Wang Chaoqun, Wang Qingxian
Department of Geriatric Orthopedics, Traumatic Emergency Center, Hebei Provincial Biomechanical Key Laboratory, Hebei Provincial Othopedic Institute, The Third Hospital of Hebei Medical University, Shijiazhuang, China.
Medicine (Baltimore). 2019 Jul;98(30):e16584. doi: 10.1097/MD.0000000000016584.

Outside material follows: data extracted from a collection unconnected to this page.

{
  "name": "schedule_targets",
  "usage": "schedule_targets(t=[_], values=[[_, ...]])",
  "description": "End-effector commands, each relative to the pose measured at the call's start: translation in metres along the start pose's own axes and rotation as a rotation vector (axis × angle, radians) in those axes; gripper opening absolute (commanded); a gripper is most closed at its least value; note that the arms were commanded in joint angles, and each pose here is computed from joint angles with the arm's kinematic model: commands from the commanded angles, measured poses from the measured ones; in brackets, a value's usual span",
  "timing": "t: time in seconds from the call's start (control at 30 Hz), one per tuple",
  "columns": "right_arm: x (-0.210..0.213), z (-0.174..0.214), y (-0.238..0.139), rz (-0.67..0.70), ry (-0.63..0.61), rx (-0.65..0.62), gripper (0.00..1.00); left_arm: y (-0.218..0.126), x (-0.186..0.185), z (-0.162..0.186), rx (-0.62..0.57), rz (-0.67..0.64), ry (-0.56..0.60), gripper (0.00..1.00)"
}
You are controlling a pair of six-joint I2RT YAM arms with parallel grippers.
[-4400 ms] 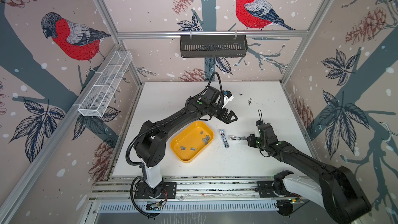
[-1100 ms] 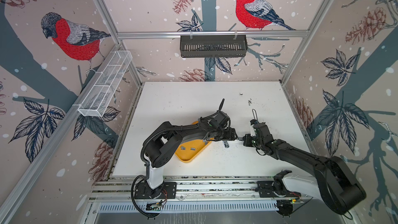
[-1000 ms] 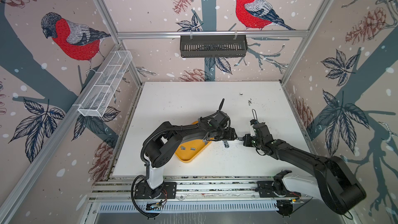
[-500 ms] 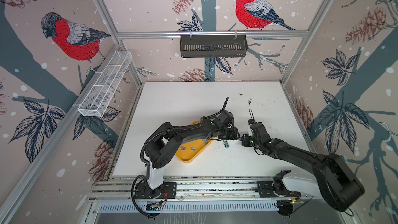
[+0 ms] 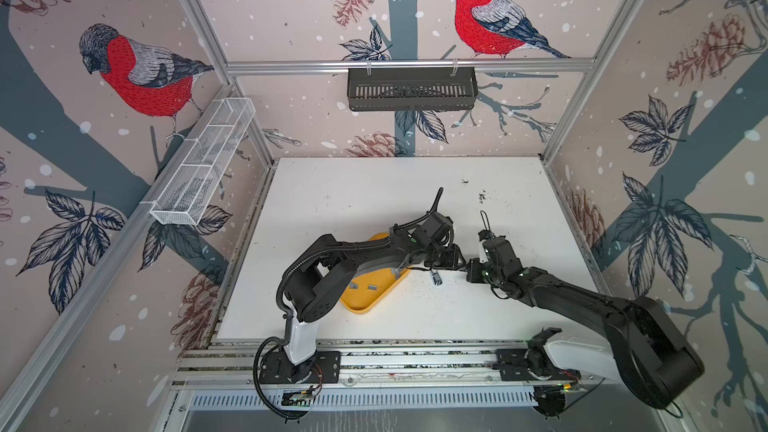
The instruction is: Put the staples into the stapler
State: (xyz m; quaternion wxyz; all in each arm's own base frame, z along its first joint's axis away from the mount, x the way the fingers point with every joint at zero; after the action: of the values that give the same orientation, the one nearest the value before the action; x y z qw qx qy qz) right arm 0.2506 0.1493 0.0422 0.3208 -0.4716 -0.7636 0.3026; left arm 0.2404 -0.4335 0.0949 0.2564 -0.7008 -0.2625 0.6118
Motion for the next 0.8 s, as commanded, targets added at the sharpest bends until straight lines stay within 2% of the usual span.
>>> schedule_targets(t=[0.0, 0.07, 0.23, 0.6, 0.77], values=[[0.002, -0.002, 0.000, -0.011, -0.005, -0.005, 0.04, 0.001, -0.014, -0.004, -0.010, 0.054, 0.035, 0.35], [0.002, -0.001, 0.000, -0.013, -0.004, 0.000, 0.04, 0.003, -0.013, -0.005, -0.011, 0.047, 0.032, 0.27], [0.003, -0.001, 0.000, -0.014, -0.004, 0.000, 0.04, 0.007, -0.010, -0.007, -0.020, 0.037, 0.032, 0.21], [0.004, -0.006, -0.004, -0.057, 0.017, -0.020, 0.06, 0.020, 0.010, -0.012, -0.031, -0.044, 0.036, 0.16], [0.000, -0.009, -0.010, -0.054, 0.034, -0.028, 0.12, 0.023, 0.017, -0.010, -0.020, -0.072, 0.051, 0.16]])
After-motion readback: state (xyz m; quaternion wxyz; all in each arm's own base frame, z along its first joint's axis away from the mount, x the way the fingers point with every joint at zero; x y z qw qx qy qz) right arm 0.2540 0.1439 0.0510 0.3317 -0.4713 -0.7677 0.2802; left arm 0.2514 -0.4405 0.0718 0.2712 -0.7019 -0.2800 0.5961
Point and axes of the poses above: each gripper's point midway between its finger pads, its own y axis out along the fingers, its own x axis along the line the jaws close on, z = x × y, the point moved 1 cm from there along -y, back along the fingers, and after that the axes turned 14 degrees about -y, right-handed, at the moved point
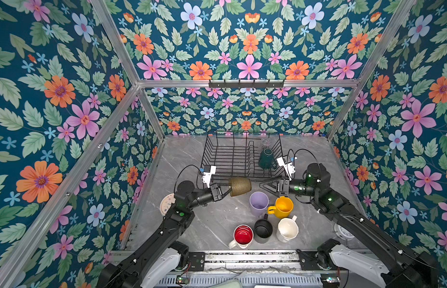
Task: Load the cups into the dish rack
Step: 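Bring the gold tumbler toward the right gripper while the right gripper reaches for it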
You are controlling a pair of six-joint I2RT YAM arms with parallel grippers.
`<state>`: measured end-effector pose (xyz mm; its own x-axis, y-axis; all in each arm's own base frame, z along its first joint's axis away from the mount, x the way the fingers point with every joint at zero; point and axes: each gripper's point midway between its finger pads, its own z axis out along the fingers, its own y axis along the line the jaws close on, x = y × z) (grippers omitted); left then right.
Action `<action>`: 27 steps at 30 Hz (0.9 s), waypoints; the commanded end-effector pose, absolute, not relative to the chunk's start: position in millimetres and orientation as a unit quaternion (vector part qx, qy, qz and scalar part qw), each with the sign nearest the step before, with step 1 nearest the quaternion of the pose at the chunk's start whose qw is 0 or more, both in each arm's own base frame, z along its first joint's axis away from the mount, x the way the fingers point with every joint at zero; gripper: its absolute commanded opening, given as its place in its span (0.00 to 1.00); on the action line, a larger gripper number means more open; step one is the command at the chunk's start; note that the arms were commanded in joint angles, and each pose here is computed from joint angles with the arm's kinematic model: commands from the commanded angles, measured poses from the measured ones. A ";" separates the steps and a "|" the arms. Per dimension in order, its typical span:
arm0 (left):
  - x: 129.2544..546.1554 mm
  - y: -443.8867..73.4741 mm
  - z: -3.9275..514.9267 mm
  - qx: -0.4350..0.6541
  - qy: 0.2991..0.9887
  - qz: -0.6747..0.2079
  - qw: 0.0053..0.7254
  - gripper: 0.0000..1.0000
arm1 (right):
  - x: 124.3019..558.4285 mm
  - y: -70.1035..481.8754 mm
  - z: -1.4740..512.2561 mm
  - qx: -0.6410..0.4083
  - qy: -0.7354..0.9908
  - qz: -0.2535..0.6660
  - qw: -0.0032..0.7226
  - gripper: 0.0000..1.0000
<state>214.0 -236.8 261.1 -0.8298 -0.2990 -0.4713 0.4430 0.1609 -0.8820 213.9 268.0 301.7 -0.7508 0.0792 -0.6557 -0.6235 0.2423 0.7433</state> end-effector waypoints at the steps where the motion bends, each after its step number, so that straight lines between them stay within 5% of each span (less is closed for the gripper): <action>1: 209.5 -238.0 273.3 0.068 0.687 -0.662 0.292 0.00 | 211.3 277.0 318.0 -0.211 0.704 0.602 0.311 0.96; 27: 202.1 -241.2 277.8 0.081 0.671 -0.684 0.275 0.00 | 203.3 344.8 309.2 -0.264 0.690 0.627 0.249 0.94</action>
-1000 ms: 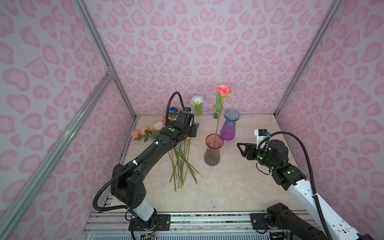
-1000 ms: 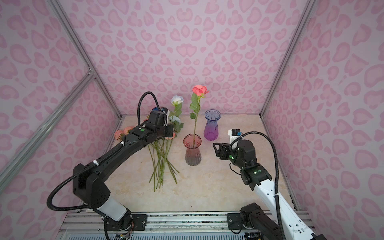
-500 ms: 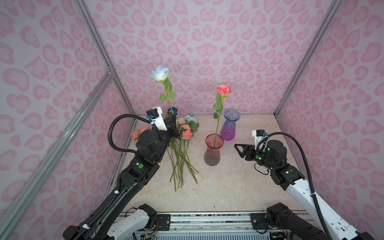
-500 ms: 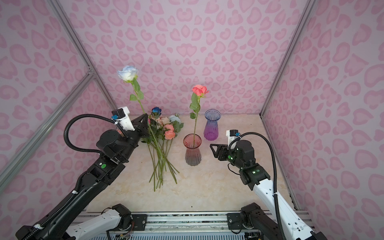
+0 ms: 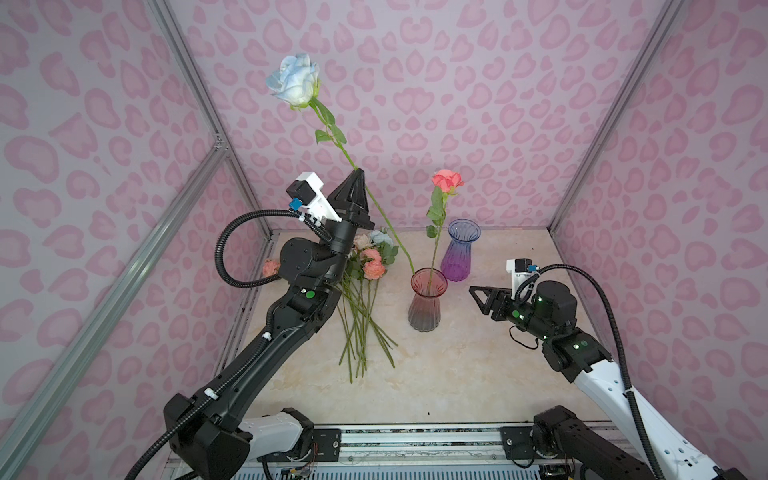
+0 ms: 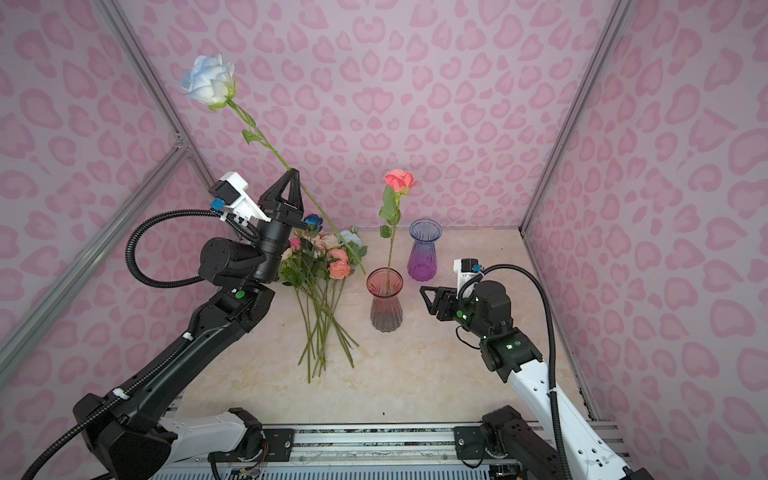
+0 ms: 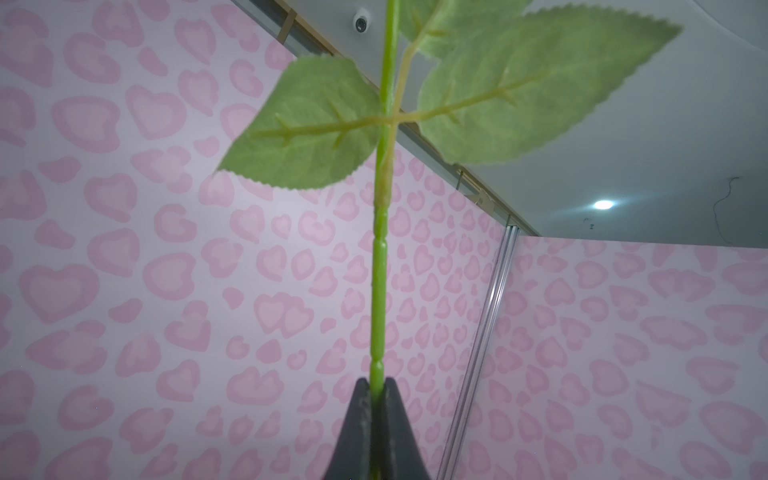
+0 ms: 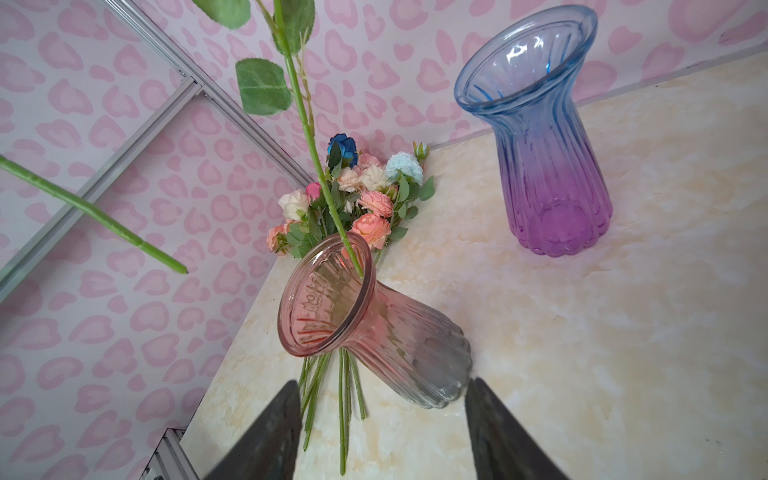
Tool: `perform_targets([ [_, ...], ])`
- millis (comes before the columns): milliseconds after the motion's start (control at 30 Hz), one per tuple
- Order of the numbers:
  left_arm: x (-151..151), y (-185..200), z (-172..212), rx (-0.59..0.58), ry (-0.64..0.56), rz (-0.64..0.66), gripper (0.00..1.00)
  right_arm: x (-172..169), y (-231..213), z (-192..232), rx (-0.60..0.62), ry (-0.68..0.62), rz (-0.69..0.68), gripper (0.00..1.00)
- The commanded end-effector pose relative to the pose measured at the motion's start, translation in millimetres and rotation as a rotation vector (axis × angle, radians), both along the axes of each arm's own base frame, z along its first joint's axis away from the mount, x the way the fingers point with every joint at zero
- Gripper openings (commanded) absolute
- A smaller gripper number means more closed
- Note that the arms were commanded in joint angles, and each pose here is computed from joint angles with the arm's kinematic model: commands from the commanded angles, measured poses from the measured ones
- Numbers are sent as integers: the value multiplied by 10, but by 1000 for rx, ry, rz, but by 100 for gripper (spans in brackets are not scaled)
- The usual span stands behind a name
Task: Arrange the flowers into the vase
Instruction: 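Lift the white rose upward out of the bunch with the left gripper, then swing the white rose over the pink-grey vase and lower its stem in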
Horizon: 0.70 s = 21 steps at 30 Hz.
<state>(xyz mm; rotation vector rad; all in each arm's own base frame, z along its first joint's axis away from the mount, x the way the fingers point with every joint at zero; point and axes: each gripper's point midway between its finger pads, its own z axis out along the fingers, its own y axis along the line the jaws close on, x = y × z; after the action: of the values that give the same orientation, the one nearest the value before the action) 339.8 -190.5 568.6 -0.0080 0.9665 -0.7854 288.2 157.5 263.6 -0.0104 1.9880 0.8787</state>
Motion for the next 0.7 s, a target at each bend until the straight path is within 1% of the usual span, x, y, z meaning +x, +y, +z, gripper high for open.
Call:
perform_targets([
  [0,8,-107,40,-14,-45,-41,3,-6,-11,4,-14,-11,0,64],
  [133,132,-285,-246,12,1,-50,3,-20,-33,-34,-25,-9,-5,64],
  [267,222,-511,-552,90,30,-45,3,-36,-36,-68,-35,0,-1,64],
  [333,263,-583,-699,108,53,-47,3,-45,-33,-88,-41,6,4,64],
  [467,279,-736,-1042,178,87,-29,3,-59,-56,-113,-51,8,-4,64],
  [567,283,-848,-1318,222,134,-49,3,-66,-66,-155,-50,14,-9,64],
  [667,277,-967,-1594,291,174,-52,3,-70,-54,-198,-47,25,-4,64],
])
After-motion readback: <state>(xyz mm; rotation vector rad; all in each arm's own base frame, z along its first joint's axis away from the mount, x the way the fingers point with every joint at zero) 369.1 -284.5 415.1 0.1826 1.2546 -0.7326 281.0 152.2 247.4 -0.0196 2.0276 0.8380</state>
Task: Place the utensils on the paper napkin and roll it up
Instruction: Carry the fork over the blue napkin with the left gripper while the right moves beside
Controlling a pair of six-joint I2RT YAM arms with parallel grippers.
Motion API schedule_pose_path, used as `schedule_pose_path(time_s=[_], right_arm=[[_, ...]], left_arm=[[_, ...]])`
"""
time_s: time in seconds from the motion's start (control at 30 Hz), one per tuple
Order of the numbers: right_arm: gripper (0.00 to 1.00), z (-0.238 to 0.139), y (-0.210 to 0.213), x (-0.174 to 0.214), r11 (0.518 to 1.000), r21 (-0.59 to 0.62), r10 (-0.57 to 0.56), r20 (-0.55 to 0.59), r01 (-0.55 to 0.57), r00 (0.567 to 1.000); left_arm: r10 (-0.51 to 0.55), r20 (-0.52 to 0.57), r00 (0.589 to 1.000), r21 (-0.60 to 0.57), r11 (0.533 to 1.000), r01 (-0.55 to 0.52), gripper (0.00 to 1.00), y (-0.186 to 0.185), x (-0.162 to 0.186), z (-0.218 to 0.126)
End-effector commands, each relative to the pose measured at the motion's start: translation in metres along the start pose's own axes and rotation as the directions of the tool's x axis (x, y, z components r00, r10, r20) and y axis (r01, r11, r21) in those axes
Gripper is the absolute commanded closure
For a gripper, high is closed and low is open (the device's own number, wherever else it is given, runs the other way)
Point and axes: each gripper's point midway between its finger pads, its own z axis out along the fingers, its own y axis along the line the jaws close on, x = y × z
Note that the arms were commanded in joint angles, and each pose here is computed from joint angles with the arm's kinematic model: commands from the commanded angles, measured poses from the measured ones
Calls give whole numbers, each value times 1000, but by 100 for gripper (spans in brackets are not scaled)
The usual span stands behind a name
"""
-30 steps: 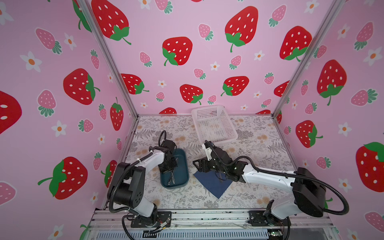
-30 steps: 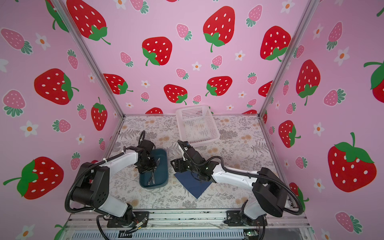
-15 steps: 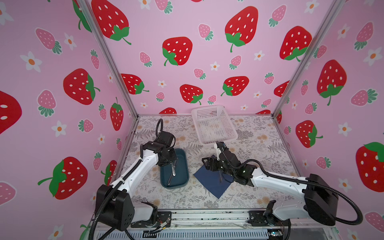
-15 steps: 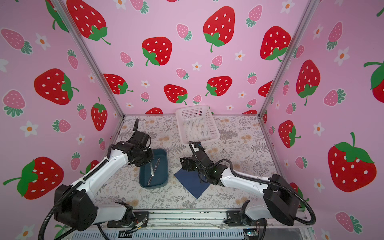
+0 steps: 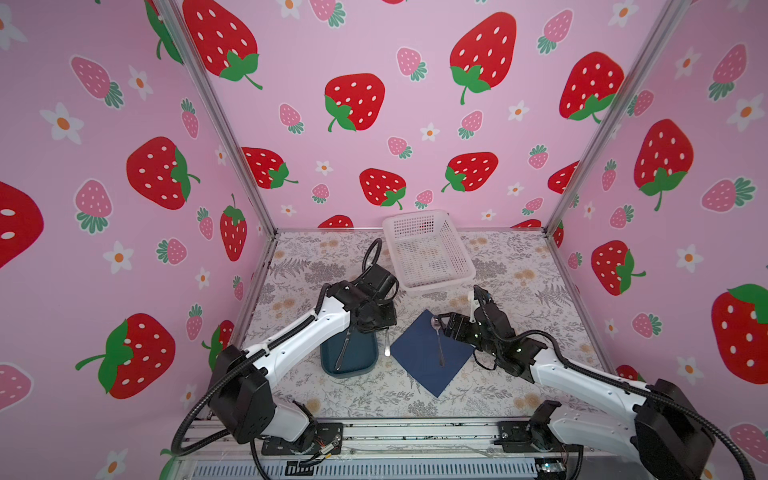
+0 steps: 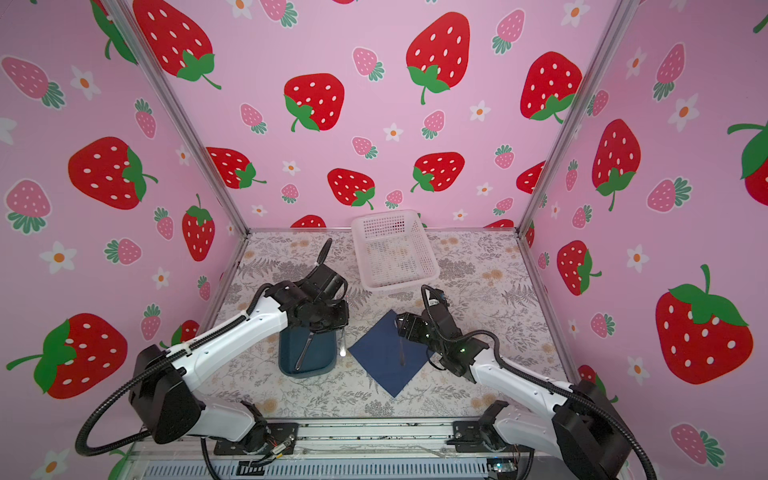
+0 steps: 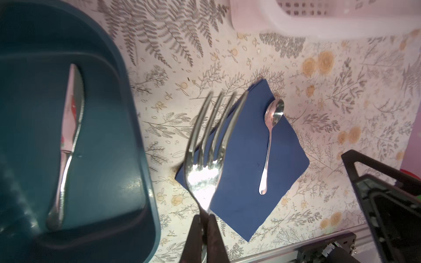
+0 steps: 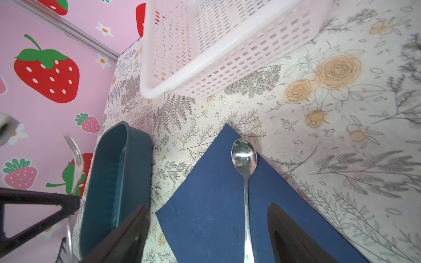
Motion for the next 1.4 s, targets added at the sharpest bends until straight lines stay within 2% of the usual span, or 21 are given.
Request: schedule_pose_path(time_s=[0.0,0.27,0.5,0.87,1.37], right_arm=[[15,-4,-8,8,1000,-19,18,-44,-19,999],[15,-4,-29,28,1000,-7,-15,-141,14,990],[14,-4,-34,31,999,-26,-37,-175,33,984],[14,-7,-44,47,999,-30,-28,-231,22,973],[14,-5,-45,46,999,-35,-35,-245,27,969]], left_arm=[[-22,-6,1000,70,997,23,99,-33,-4,7],[-43,-66,997,74,996,48,99,-66,11,60],[-44,-73,996,20,999,46,99,-74,14,92],[-68,-110,992,38,997,72,99,-89,18,125],[-77,-135,988,5,997,79,98,-89,19,142]])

Femoral intertrochanteric fracture happens easily in the elderly, especially those with osteoporosis. As a standard intramedullary fixation implant, Proximal Femoral Nail Anti-rotation (PFNA) is applied to various types of stable or unstable intertrochanteric fractures of femur. Due to blade-related factors, such as cutting-through into the hip joint, cutting out or back out, there are endless postoperative failure cases of internal fixation, but reports about perioperative failure that the helical blade cannot be tightened are lacking. In this case, we firstly report an intraoperative blade compression failure and an effective technique to help surgeons out of the dilemma by using cannulated hexagonal screwdriver which was already included in the orthopedic instrument box.
An 81-year-old lady suffered left hip pain, swelling and limitation of activity, after slipping and falling when she was in the toilet.
X-ray and computed tomography (CT)-scan showed comminuted left intratrochanteric fracture with a Jensen classification of IIa type.
The patient was treated by closed reduction and internal fixation with PFNA. We suffered an unprecedented problem that helical blade cannot be tightened by the blade impactor as usual. For fear of helical blade disintegration during removal and a significant decrease in pullout strength after reinsertions, we eliminated the dilemma by using a cannulated hexagonal screwdriver to tighten the "problem" helical blade.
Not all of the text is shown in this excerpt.